Это было, конечно, безобразие огромное. Заниматься таким делом — и при этом торговать самыми важными вещественными доказательствами.
— То есть были проданы оригиналы, а перед этим были сделаны копии?
— Да. Знаете, если делалась видеозапись и возникали сомнения, что это подлинная плёнка, то назначали экспертизу, чтобы установить, был ли монтаж. Потому что эта видеозапись уже доказательством по делу не могла быть. А тут даже экспертизу не надо проводить. Просто я сам это всё смотрел. Прерывается — идёт кусочек фильма, потом снова запись возобновляется. Короче, когда её переписывали, что-то помешало, какой-то был технический сбой — и стало ясно, что остались одни копии.
— Вы не скрывали от коллег вашего отношения к делу ещё на стадии следствия.
— У меня с ними несогласие — с тем, что они делают, с той квалификацией дела, которую они приняли от Бориса Николаевича Ельцина.
Члены ГКЧП не изменники Родины. Преступление совершили — превысили власть.
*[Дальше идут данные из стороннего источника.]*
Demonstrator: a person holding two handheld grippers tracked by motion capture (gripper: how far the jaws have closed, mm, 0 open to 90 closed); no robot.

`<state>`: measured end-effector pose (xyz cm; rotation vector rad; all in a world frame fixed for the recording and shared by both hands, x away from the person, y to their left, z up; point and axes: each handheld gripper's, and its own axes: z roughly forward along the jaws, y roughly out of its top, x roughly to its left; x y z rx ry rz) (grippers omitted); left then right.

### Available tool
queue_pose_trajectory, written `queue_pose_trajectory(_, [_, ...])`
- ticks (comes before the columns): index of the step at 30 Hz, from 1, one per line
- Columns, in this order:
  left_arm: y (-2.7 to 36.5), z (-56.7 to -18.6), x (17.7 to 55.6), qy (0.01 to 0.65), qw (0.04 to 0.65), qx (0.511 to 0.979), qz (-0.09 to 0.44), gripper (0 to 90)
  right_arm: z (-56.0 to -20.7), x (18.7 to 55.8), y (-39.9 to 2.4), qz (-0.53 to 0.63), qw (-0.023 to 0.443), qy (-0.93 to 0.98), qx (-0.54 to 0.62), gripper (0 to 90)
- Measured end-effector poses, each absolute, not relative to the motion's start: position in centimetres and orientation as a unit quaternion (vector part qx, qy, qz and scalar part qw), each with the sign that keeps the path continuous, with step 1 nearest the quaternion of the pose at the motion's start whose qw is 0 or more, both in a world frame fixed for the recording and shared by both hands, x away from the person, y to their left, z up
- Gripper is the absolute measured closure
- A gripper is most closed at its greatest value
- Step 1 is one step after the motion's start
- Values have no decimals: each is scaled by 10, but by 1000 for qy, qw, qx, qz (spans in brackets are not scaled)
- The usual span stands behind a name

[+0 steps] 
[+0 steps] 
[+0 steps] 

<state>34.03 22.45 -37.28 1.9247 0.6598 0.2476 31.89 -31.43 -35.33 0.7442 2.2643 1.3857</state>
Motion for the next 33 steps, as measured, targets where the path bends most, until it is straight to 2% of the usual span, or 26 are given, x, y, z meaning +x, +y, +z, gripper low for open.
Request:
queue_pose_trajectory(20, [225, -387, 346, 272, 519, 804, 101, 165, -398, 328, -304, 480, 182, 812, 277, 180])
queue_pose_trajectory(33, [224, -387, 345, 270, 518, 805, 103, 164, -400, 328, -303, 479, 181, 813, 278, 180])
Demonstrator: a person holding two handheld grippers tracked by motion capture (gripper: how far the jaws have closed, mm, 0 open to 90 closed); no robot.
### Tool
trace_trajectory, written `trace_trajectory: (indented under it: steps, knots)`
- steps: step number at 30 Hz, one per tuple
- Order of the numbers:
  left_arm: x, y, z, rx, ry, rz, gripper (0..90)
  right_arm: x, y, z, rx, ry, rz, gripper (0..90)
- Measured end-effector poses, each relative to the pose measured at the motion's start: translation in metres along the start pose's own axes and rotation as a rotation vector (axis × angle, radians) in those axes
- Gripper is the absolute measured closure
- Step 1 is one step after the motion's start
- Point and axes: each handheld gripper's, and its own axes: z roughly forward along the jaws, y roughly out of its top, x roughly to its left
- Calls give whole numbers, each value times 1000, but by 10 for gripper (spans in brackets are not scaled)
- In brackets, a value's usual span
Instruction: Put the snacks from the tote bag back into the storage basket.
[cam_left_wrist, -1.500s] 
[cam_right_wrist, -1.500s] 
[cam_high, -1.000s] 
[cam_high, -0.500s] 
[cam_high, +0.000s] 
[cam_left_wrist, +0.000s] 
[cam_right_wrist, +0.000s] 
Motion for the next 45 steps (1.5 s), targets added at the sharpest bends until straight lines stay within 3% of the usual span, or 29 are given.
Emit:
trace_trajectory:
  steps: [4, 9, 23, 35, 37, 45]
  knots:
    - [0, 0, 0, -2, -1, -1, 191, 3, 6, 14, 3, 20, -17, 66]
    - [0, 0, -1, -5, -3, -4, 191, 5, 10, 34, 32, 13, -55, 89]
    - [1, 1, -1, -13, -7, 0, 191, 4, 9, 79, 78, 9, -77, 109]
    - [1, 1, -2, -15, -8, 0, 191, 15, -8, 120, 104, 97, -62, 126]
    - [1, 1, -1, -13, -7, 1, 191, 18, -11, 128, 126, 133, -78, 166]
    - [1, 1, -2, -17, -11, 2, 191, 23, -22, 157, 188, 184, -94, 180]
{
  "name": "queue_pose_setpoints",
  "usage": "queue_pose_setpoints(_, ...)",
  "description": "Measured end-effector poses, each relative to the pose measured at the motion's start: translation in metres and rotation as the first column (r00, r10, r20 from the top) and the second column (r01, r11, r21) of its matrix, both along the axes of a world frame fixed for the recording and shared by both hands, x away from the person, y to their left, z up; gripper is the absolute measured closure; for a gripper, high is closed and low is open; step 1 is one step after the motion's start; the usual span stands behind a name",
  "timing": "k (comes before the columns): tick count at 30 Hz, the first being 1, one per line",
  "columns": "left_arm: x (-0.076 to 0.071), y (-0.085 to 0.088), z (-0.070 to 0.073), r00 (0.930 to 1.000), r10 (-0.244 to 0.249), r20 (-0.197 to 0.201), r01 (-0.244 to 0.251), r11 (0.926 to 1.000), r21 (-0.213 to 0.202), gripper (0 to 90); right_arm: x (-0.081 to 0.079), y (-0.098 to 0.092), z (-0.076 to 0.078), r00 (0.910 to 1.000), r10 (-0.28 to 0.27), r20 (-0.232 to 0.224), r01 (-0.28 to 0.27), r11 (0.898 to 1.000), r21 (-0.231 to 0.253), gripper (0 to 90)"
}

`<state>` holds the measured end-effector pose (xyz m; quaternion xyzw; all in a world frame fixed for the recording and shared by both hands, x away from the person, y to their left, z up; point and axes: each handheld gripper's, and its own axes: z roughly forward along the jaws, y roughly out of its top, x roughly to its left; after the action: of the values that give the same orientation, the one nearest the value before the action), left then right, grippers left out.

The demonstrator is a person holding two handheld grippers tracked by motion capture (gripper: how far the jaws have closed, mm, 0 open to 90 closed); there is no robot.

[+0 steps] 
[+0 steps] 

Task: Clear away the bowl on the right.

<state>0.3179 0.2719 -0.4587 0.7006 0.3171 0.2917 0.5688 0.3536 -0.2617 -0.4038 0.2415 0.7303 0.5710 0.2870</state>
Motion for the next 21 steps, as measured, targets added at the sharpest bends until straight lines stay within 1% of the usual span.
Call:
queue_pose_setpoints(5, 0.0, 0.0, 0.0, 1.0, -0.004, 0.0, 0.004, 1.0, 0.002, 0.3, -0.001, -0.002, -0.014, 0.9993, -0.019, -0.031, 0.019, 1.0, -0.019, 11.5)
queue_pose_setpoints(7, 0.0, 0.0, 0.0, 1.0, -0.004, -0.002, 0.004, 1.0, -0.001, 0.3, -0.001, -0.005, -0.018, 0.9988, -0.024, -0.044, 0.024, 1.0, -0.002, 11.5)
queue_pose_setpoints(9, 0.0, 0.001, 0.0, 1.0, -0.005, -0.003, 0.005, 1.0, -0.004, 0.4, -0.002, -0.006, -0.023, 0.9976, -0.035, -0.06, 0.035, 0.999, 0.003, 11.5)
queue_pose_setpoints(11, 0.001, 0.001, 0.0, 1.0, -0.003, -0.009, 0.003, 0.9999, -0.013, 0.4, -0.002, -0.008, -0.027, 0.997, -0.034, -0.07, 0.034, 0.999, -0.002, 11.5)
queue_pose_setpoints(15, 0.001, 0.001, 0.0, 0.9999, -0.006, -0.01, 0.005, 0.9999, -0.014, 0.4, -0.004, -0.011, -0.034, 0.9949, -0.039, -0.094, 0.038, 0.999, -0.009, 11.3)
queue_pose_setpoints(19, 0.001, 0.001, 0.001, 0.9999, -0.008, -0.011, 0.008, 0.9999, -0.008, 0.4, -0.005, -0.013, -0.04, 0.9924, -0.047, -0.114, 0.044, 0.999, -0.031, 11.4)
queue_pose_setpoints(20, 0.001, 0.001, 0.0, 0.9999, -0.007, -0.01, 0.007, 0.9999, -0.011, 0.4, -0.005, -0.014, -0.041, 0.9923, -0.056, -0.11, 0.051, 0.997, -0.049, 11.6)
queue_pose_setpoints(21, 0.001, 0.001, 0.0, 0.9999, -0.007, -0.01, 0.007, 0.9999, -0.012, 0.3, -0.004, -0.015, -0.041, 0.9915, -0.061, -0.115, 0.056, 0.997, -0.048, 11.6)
За это и должны были ответить те, кто этой властью обладал. Я имею в виду силовых министров: министра обороны, министра внутренних дел и Крючкова. И Янаева, потому что он вице-президент. А остальных трогать не надо было, это всё глупость была.
А они пошли по пути заговора. Какой там заговор? Они все были при власти, им власть нечего было захватывать. Для этого они создали коллективный орган — ГКЧП. Вот и всё. Поэтому это превышение власти, злоупотребление властью, но не измена Родине.
Я тогда ещё, когда шло следствие, Фролову говорил: «Саша, ну ты как-то прорвись к Борису Николаевичу и объясни ему, что он совершает глупейшую ошибку». Захотелось соорудить большое дело. А нужно было дать трезвую правовую оценку и ничего не выдумывать. Поэтому, когда Фролов предлагал, чтобы я подключился, я сказал: «В эту кашу, в эту грязь не полезу, потому что время пройдёт — и всё встанет на свои места». Так оно и получилось.
«Где эта кнопка?»
Даже сейчас, спустя 30 лет, не утихают споры о том, у кого эти три дня находился ядерный чемоданчик. В протоколе допроса от 27 августа 1991 года Анатолия Черняева, помощника Михаила Горбачёва, который с начала отпуска президента СССР находился рядом с ним в Форосе, есть рассказ об этом. Черняев сумел договориться с Генераловым о возвращении в Москву на самолёте вечером 19 августа своего секретаря Тамары Алексеевны Александровой:
«Да, он мне при этом сказал, что самолёт военный идёт с грузом аппаратуры связи и связистами, которые эту связь обслуживают. Вот когда меня теперь допрашивают: «Где эта кнопка?», я не знаю, кнопка там или не кнопка, это вне моей компетенции, я вообще никакого отношения к этой кнопке не имел. Почему надо было вывозить всю эту аппаратуру оттуда — это меня тоже очень насторожило, и я, в частности, заподозрил, что эту кнопку там вывезли. Потому что я исключаю, что система ядерного управления была где-то в другом месте. Наверное, она была на даче».